Rolf Harris is loved by millions. Reading his autobiography Can You Tell What It Is Yet? will show you exactly why. Tracing his life path from humble beginnings in a Perth suburb, Rolf Harris takes his reader along a journey of wonder towards his 71st achievement-packed year. Songwriter, comic, superb artist (and no we don't mean just cartoons), Harris has nestled in the a heart of his adopted nation by turning his creative brush to any subject... for his talent is not cold artistry and craftmanship, instead his appeal is as one of the people, his empathy channelling his emotion to all around. Here is a man who, while many might think of retirement, has enjoyed a renaissance as the host of the BBC's Animal Hospital. For once the "personality" is not an overstatement; contained within Can You Tell What It Is Yet? is the same easy style and disarming honestly which is the cornerstone of Rolf's screen secret success.
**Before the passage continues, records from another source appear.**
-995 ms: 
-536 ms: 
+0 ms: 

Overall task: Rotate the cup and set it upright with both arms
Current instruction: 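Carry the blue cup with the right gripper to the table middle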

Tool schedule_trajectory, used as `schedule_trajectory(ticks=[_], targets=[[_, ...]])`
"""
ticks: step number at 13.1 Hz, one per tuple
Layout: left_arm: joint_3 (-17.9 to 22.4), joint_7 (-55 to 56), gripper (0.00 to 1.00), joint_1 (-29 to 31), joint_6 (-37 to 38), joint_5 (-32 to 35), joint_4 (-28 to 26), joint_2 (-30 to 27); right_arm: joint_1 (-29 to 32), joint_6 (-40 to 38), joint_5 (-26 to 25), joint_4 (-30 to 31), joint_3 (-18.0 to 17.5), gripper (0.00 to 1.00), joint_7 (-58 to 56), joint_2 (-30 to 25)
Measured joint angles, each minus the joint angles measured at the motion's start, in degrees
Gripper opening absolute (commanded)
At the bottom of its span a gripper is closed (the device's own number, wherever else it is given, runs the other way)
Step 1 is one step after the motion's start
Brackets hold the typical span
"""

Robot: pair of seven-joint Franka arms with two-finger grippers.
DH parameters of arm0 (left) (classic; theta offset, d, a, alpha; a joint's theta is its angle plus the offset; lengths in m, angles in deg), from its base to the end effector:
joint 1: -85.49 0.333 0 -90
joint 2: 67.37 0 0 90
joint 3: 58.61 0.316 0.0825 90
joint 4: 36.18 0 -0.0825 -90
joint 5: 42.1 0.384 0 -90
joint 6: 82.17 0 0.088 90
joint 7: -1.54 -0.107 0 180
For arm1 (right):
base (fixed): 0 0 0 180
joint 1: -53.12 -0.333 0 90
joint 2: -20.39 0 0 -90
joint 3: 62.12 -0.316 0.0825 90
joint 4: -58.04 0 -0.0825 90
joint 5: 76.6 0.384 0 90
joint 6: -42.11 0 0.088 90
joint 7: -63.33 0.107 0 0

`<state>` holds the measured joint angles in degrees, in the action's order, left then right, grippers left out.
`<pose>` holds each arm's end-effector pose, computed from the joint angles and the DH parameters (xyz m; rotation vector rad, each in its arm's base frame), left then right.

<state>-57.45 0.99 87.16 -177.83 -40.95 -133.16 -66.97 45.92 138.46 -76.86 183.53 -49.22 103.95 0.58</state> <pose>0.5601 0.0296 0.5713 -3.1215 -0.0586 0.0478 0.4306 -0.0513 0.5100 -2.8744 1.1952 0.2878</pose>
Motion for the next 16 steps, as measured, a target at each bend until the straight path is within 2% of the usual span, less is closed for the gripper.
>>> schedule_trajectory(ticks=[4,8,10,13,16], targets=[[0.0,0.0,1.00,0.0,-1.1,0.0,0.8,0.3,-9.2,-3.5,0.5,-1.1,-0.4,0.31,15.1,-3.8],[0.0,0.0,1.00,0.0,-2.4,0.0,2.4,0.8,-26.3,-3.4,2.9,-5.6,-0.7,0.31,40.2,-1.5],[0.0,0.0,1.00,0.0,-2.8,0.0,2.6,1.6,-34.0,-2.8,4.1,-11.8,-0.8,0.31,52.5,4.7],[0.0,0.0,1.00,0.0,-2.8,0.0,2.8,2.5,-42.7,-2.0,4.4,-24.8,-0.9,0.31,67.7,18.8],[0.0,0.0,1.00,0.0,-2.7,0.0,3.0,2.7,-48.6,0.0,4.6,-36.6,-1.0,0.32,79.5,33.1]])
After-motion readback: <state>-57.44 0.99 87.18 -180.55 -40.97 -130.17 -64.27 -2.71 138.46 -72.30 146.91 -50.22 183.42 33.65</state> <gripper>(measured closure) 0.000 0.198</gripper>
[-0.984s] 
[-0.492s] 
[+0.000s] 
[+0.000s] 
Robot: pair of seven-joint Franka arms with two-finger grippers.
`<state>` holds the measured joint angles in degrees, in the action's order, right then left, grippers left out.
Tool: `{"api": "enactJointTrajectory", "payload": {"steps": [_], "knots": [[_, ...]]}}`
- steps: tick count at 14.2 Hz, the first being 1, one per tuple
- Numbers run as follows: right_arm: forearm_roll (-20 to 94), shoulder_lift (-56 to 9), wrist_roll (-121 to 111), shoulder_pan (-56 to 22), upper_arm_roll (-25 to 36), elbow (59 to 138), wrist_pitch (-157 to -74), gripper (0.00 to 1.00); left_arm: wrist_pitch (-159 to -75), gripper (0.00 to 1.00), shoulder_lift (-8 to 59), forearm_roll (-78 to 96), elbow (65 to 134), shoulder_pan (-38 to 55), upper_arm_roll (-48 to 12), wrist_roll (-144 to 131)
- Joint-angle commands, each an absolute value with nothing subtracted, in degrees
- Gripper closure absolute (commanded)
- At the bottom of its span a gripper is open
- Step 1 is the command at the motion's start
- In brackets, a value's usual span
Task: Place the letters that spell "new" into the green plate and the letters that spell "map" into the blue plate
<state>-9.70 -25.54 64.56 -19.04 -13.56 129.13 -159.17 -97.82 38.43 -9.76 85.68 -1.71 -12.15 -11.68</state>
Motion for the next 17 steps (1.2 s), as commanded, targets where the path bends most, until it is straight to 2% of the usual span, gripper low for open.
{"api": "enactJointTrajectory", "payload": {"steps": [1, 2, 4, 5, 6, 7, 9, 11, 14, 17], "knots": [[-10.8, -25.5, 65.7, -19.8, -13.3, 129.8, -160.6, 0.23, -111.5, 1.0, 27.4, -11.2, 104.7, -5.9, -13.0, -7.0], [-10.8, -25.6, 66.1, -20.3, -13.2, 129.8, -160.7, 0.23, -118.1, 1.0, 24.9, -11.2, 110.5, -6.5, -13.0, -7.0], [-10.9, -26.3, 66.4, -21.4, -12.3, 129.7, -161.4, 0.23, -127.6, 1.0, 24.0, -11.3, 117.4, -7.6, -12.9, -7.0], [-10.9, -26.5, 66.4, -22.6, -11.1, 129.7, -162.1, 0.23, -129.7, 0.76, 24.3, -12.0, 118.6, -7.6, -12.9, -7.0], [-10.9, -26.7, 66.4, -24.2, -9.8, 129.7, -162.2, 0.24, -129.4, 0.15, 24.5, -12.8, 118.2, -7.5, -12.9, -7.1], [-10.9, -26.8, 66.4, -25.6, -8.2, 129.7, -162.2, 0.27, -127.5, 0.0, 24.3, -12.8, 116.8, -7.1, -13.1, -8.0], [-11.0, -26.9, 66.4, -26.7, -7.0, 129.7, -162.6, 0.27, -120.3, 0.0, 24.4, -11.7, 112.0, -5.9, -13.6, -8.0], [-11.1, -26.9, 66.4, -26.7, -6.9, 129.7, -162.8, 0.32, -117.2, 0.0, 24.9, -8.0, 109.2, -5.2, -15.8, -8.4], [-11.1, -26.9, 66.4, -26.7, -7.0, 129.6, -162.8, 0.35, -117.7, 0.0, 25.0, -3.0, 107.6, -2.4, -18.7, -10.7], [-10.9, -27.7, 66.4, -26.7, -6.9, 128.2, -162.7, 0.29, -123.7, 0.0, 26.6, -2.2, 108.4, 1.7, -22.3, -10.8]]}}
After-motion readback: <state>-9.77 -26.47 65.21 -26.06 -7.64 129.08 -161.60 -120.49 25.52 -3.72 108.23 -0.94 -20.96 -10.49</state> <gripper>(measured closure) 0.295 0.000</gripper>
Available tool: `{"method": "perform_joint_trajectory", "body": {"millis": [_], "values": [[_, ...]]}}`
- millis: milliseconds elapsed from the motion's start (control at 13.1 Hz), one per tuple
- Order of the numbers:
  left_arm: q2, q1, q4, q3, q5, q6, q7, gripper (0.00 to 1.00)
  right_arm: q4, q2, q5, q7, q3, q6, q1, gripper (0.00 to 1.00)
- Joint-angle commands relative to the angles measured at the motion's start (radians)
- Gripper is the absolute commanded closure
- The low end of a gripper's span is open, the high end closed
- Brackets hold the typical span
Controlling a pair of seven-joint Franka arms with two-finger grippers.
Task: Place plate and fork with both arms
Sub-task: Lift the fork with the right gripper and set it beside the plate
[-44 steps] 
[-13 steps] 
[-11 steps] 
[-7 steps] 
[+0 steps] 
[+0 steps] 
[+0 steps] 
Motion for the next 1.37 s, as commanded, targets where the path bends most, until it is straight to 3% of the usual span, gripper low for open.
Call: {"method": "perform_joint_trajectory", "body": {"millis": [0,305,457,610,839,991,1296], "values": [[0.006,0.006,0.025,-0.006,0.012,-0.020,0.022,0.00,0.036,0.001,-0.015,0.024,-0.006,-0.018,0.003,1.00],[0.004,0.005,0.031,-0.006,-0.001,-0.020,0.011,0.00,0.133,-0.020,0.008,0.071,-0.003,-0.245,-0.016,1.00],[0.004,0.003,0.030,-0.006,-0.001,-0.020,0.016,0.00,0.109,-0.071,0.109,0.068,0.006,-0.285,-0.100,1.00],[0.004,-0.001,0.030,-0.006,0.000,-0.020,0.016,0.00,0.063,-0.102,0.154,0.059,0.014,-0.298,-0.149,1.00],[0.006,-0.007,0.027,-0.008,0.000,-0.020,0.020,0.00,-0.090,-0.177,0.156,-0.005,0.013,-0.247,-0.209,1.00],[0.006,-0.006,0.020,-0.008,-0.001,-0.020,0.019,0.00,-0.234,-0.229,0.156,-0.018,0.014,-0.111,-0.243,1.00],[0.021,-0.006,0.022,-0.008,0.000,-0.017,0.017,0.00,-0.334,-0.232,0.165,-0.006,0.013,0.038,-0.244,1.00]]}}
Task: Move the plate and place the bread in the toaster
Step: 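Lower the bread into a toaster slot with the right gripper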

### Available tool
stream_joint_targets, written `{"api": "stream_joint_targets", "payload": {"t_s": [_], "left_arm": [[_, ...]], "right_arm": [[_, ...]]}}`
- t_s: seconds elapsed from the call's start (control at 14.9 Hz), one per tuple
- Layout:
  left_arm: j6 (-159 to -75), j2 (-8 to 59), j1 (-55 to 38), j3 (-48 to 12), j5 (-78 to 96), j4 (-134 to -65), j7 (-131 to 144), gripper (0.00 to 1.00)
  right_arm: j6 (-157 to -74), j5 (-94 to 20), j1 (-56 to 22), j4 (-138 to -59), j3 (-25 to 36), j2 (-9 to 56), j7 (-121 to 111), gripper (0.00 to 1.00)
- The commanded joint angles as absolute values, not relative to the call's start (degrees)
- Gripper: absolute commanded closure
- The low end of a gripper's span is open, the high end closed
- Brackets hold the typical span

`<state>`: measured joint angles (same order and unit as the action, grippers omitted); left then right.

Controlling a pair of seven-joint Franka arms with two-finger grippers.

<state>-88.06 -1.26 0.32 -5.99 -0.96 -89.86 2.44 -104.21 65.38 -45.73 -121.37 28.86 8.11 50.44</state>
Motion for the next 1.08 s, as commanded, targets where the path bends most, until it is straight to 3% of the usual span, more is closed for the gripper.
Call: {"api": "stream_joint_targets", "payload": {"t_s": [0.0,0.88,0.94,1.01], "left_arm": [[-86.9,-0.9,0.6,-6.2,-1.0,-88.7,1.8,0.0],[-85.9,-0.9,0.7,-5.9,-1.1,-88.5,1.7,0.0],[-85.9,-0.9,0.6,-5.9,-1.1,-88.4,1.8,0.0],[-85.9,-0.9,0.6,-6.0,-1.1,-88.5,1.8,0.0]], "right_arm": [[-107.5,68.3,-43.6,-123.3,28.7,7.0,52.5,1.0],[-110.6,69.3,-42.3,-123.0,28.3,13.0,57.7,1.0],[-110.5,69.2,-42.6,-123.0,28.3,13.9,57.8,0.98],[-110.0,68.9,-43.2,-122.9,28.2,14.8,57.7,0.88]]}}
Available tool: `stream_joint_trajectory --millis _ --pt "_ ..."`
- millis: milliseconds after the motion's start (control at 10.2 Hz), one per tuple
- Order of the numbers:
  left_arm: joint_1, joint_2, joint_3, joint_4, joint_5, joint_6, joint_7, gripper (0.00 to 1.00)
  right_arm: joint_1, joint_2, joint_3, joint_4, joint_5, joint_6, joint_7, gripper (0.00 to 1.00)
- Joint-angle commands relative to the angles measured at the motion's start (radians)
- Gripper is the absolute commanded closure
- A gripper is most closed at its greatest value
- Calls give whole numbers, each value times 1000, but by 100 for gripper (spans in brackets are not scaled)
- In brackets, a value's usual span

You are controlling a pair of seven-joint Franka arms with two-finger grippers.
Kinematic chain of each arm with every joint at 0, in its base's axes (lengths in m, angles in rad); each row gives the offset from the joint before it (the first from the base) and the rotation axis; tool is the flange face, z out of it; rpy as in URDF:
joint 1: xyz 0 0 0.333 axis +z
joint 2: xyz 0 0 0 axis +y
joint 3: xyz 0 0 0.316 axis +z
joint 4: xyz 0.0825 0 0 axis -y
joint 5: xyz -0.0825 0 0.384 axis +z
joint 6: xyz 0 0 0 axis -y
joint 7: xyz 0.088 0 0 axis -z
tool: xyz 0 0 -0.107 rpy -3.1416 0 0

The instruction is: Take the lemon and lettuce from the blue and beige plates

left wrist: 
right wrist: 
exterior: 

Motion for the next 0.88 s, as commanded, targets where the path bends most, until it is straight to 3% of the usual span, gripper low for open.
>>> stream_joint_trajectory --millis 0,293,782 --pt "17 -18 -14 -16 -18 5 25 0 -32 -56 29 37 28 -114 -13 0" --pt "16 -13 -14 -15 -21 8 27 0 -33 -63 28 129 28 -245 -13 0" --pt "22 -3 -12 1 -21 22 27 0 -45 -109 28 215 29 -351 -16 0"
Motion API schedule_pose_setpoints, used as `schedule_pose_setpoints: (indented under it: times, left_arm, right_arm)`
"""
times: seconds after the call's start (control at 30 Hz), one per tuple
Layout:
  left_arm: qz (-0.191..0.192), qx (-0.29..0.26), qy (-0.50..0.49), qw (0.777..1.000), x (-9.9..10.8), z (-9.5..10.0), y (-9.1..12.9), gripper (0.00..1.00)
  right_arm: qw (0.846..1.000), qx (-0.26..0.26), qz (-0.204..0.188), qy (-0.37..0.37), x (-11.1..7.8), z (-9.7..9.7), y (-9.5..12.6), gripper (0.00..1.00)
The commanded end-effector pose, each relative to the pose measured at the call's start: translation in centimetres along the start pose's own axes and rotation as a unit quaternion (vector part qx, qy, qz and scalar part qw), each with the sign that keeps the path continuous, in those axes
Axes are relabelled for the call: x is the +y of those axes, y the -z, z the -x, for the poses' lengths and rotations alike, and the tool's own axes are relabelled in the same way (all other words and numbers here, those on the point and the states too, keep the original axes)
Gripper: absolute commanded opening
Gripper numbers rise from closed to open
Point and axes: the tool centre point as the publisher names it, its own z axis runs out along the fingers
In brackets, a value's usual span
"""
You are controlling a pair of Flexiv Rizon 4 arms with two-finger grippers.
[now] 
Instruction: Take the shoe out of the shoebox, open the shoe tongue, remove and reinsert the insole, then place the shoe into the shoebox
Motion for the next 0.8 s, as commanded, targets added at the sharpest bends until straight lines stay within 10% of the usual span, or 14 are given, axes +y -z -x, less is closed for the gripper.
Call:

Even so all the regular provisos of the celebrity biography are here. He (like many others) had a brush with the Beatles--but not everyone burst into their dressing room and gave them what for!

More valuable, in fact, is the way the reader discovers, page by page, that Rolf "does exactly what he says on the tin". Yes, famous names are included but it his family that influences him most. There is a conscience here that wrestles priorities given to work over homelife, there are regrets over mistakes made long ago with regard to his wife and daughter Bindi. Don't get the wrong idea, though--Harris is one who avoided scandal and sensation. The success of Can You Tell What It Is Yet? lies in the writer's ability to tell the small stories well. Just as Harris succeeds in bringing the Animal Hospital tales come alive in his questions, so he pulls the reader into his own private world. It is a story most will identify with, and as such may just hold the power to make you laugh--and cry.---Helen Lamont.

Review

At one time, Bob Monkhouse was derided as the worst kind of smarmy, lightweight family entertainer. His reinvention as a cult figure for the young came about through his canny tailoring of his material for a new audience. Rolf Harris is similarly enjoying a popularity with an audience that once would have rejected him, but this is almost entirely due to the naffness of his image. His new admirers are laughing at him, rather than with him. Nevertheless, there is no gainsaying the entertainer's longevity, and being slightly skilled at a whole variety of things (painting, singing, etc.) has ensured that he has never been out of work. For those who can take the cloying aspects of the entertainer (in everything from the nauseating Two Little Boys up to Animal Hospital), this is a frank and diverting autobiography, reminding us that Harris worked with such stellar company as Tony Hancock, Woody Allen and John Lennon. The style is standard for this kind of memoir, and whether or not Rolf is the ultimate Renaissance man as his publishers claim, this is definitely the work of a survivor.